** Exercise goal **
Somewhere below are a line with "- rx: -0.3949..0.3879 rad" and a later line with "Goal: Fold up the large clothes". Output exactly those lines and all lines between them.

** Records excerpted from a collection **
☆ ☆ ☆
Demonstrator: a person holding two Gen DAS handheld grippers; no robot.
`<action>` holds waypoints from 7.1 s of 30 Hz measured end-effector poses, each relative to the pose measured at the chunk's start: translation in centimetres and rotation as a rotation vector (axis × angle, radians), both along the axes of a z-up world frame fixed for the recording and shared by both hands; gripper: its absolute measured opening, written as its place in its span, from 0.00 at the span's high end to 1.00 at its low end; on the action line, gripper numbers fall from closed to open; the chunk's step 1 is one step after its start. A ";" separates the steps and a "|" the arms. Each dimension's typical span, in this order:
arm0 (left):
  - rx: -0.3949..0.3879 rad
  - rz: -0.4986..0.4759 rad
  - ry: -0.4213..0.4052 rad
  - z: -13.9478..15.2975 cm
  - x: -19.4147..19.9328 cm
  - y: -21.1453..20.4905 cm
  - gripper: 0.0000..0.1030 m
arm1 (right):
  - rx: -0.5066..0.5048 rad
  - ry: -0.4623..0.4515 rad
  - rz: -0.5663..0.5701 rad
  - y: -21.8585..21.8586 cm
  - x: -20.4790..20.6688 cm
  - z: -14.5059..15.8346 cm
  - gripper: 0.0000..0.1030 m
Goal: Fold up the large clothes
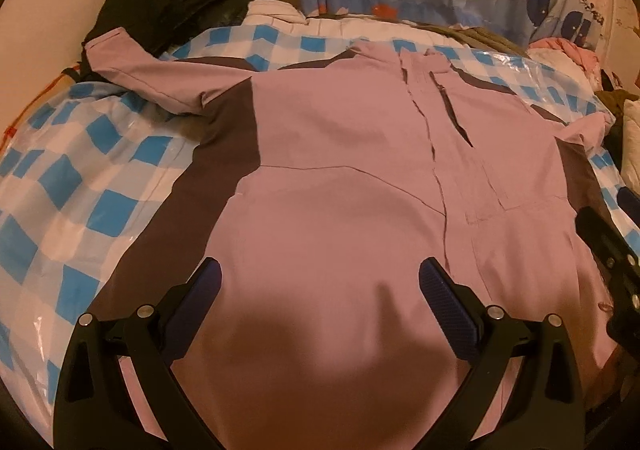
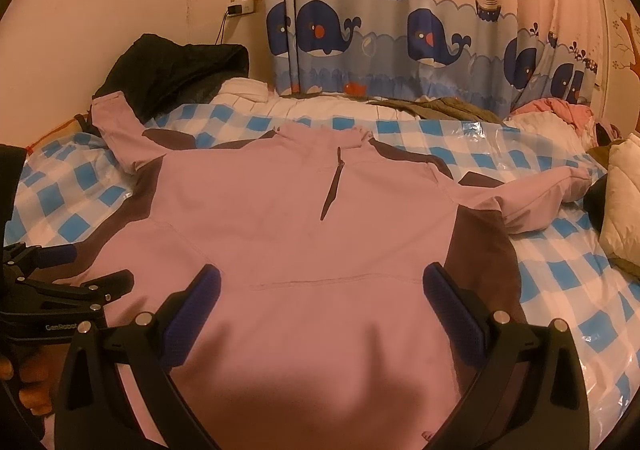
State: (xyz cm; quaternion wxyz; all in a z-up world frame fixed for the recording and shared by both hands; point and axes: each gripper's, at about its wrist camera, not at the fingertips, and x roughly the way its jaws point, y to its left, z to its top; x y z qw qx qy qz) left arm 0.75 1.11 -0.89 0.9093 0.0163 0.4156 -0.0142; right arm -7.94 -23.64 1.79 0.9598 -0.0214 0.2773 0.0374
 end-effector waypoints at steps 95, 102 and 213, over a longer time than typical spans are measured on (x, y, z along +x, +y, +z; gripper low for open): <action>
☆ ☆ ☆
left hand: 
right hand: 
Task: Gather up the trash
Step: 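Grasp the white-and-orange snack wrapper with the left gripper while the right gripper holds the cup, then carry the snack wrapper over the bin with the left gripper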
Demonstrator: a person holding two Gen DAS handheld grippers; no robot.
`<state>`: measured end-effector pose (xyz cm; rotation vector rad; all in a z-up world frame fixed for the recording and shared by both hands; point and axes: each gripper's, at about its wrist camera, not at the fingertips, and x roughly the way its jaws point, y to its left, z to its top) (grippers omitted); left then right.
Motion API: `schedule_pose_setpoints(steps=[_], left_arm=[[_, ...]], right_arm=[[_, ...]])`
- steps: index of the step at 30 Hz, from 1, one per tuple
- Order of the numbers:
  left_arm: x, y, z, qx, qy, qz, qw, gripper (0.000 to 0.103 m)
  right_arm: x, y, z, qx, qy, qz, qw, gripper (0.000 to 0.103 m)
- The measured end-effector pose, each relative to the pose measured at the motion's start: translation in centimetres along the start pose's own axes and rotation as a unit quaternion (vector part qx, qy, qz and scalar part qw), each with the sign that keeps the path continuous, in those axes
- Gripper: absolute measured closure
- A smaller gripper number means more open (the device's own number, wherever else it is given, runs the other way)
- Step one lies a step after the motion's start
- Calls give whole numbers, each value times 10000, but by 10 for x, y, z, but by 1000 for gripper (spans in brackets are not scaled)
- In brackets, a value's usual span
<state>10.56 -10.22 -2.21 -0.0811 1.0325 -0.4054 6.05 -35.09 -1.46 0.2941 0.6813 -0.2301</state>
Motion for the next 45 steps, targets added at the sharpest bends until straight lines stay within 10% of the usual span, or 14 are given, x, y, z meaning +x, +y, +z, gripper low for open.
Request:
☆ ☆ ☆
** Solution for this exercise **
  - rx: -0.3949..0.3879 rad
  - rz: -0.4986..0.4759 rad
  - ry: -0.4213..0.4052 rad
  - z: -13.9478..15.2975 cm
  - x: -19.4147..19.9328 cm
  - y: -21.1453..20.4905 cm
  - gripper: 0.0000..0.1030 m
arm1 (right):
  - rx: -0.5066..0.5048 rad
  - ry: -0.4623..0.4515 rad
  - rz: -0.5663..0.5701 rad
  - y: -21.8585..21.8586 cm
  - x: -20.4790..20.6688 cm
  - z: -14.5059..15.8346 cm
  - gripper: 0.0000..0.1030 m
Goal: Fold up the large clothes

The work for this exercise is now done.